Assignment: Repeat the whole listing exactly as it appears.
(Information shown)
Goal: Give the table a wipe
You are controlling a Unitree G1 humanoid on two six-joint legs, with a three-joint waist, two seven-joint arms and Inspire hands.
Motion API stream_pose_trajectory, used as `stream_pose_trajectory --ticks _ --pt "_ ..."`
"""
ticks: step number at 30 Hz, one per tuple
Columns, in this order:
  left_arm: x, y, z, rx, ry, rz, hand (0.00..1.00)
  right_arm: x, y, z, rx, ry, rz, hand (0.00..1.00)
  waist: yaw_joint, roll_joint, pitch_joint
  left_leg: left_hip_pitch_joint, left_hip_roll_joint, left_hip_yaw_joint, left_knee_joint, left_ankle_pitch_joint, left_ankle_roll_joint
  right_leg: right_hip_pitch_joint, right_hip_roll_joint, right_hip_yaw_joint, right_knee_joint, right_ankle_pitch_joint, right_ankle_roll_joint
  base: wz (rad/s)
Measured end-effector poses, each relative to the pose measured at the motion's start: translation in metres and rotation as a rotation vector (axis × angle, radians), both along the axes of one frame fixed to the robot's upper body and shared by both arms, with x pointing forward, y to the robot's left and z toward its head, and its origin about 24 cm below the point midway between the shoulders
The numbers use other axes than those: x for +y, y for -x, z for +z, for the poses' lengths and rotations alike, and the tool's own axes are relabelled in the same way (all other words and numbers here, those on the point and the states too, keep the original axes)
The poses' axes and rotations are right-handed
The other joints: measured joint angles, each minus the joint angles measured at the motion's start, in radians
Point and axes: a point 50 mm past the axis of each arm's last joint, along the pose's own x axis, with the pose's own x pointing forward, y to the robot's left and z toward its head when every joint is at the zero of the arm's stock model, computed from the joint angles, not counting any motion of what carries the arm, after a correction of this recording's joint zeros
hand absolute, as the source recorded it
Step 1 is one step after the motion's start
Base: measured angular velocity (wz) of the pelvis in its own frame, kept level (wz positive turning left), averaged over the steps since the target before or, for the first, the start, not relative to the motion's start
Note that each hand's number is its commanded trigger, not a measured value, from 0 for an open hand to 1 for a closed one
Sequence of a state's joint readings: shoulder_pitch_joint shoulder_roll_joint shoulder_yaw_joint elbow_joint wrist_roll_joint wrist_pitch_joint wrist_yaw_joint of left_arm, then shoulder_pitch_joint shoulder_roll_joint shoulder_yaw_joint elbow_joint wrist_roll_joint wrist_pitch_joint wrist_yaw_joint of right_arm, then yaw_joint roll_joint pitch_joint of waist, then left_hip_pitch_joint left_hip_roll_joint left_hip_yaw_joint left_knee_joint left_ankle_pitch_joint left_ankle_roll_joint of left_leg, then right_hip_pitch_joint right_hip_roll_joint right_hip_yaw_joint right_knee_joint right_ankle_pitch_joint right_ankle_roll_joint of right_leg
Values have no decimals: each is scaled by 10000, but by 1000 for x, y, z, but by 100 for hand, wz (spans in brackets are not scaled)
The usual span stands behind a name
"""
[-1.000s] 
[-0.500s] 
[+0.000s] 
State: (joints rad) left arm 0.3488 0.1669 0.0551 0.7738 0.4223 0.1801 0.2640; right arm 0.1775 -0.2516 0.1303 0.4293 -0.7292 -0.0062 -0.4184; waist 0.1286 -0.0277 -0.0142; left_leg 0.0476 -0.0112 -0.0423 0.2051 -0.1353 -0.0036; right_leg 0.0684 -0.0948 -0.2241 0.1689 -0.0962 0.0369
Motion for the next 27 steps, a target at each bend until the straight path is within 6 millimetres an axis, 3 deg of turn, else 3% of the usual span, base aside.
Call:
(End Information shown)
Answer to this exercise:
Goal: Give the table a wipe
You are controlling a Unitree G1 humanoid on two six-joint legs, with a three-joint waist, two seven-joint arms and Inspire hands.
Motion API stream_pose_trajectory, used as `stream_pose_trajectory --ticks _ --pt "_ ..."`
"""
ticks: step number at 30 Hz, one per tuple
Columns, in this order:
  left_arm: x, y, z, rx, ry, rz, hand (0.00..1.00)
  right_arm: x, y, z, rx, ry, rz, hand (0.00..1.00)
  waist: yaw_joint, roll_joint, pitch_joint
  left_leg: left_hip_pitch_joint, left_hip_roll_joint, left_hip_yaw_joint, left_knee_joint, left_ankle_pitch_joint, left_ankle_roll_joint
  right_leg: right_hip_pitch_joint, right_hip_roll_joint, right_hip_yaw_joint, right_knee_joint, right_ankle_pitch_joint, right_ankle_roll_joint
  base: wz (rad/s)
Measured end-effector poses, each relative to the pose measured at the motion's start: translation in metres and rotation as a rotation vector (axis × angle, radians), both along the axes of one frame fixed to the robot's upper body and shared by both arms, with x pointing forward, y to the robot's left and z toward its head, and its origin about 24 cm below the point midway between the shoulders
The numbers use other axes than those: x for +y, y for -x, z for +z, for the poses' lengths and rotations alike, and the tool's own axes are relabelled in the same way (all other words and numbers here, those on the point and the states too, keep the original axes)
The poses' axes and rotations are right-handed
The other joints: measured joint angles, each minus the joint angles measured at the motion's start, in radians
Point and axes: a point 50 mm past the axis of each arm's last joint, along the pose's own x axis, with the pose's own x pointing forward, y to the robot's left and z toward its head when every joint is at the zero of the arm's stock model, computed from the joint angles, not counting any motion of what carries the arm, after a correction of this recording's joint zeros
hand absolute, as the source recorded it
Step 1 is one step after the motion's start
Base: measured angular velocity (wz) of the pelvis in its own frame, kept level (wz positive turning left), averaged over the steps since the target before or, for the first, the start, not relative to the motion's start
Note that each hand's number is its commanded trigger, not a measured value, from 0 for an open hand to 1 for a closed one
Sequence of a state's joint readings: shoulder_pitch_joint shoulder_roll_joint shoulder_yaw_joint elbow_joint wrist_roll_joint wrist_pitch_joint wrist_yaw_joint of left_arm, then shoulder_pitch_joint shoulder_roll_joint shoulder_yaw_joint elbow_joint wrist_roll_joint wrist_pitch_joint wrist_yaw_joint of right_arm, then yaw_joint roll_joint pitch_joint of waist, then left_hip_pitch_joint left_hip_roll_joint left_hip_yaw_joint left_knee_joint left_ankle_pitch_joint left_ankle_roll_joint of left_leg, then right_hip_pitch_joint right_hip_roll_joint right_hip_yaw_joint right_knee_joint right_ankle_pitch_joint right_ankle_roll_joint of right_leg
Values have no decimals: each is scaled by 10000, but by 1000 for x, y, z, but by 100 for hand, wz (spans in brackets are not scaled)
The usual span stands behind a name
"""
[-1.000s] 
[-0.500s] 
[+0.000s] 
State: (joints rad) left arm 0.3488 0.1669 0.0551 0.7738 0.4223 0.1801 0.2640; right arm 0.1775 -0.2516 0.1303 0.4293 -0.7292 -0.0062 -0.4184; waist 0.1286 -0.0277 -0.0142; left_leg 0.0476 -0.0112 -0.0423 0.2051 -0.1353 -0.0036; right_leg 0.0684 -0.0948 -0.2241 0.1689 -0.0962 0.0369
Motion for the next 27 steps, a target at each bend until the straight path is within 6 millimetres an axis, 3 deg of turn, else 3% of the usual span, base aside.
Call:

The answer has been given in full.